In 1941, it became the first public library in North America to offer bookmobile service by using a converted streetcar. In 1979, it installed an integrated, computerized circulation system – another first in Canada. It was also the first library in Canada to hire an outreach worker, develop an iPhone app, and offer self-checkout by machines.
“They’ve really been quick to embrace technology,” said Iveson. “When they’ve automated things like checkout, that’s allowed the librarians to provide more active assistance to patrons, and also to pursue innovation.
“So we’ve got things like our Maker Space, we’ve got social workers working in libraries in order to … help individuals who need to access social services.
“The library’s really adapted to the 21st Century.”
The award celebrates the library that most profoundly demonstrates service to the community; creativity and innovation in developing specific community programs or a dramatic increase in library usage; and leadership in creating programs that can be emulated by other libraries.

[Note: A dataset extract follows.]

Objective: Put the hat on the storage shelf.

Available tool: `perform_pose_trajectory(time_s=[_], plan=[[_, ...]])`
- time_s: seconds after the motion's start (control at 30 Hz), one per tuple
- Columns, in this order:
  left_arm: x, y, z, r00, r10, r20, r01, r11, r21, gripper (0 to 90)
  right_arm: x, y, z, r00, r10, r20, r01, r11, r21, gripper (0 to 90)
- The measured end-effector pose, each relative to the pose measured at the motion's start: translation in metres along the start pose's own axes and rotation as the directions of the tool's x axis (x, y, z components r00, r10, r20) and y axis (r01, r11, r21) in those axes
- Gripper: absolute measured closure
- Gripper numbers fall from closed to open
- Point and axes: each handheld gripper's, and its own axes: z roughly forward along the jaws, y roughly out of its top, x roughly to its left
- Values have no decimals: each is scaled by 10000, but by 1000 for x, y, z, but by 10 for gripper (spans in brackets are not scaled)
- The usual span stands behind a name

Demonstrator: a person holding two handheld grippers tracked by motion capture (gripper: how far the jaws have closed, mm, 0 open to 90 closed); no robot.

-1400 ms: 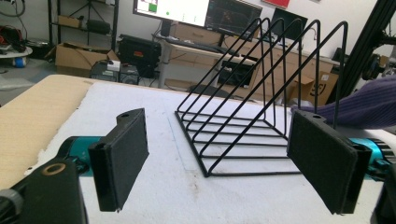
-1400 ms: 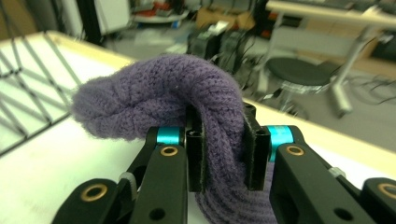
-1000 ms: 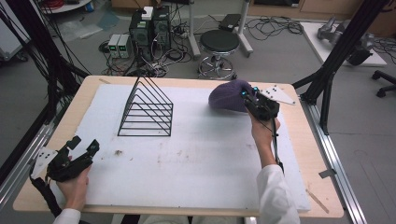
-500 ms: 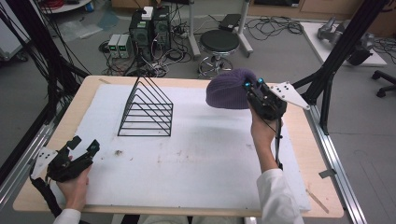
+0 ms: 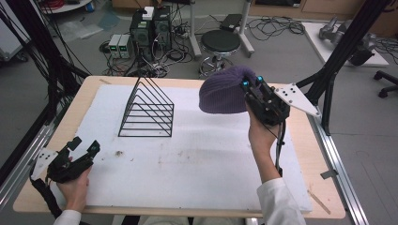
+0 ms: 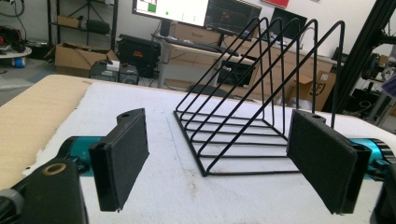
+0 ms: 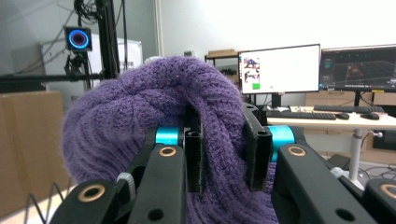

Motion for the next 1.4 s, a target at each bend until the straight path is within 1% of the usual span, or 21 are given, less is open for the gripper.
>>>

“Libraries are this marvelous place where you can come and, without judgment, you can access – not just in the form of books, but increasingly online, and with new technology, and with other media – you can get the information you need in order to improve yourself and your community,” said Iveson.
In honour of its 100th birthday, it has been offering free library memberships.
In the first two months of the campaign, 60,000 people signed up, and by year’s end, there was a 40 per cent increase in memberships.
“Anyone can walk into one of our libraries and then has the opportunity in order to stimulate their creativity, to empower their knowledge and their personal development, and to connect with other people about knowledge, and innovation, and creativity.”
A $10,000 prize, international recognition, as well as a cover story on the June 15 edition of the Library Journal magazine, come along with the honour.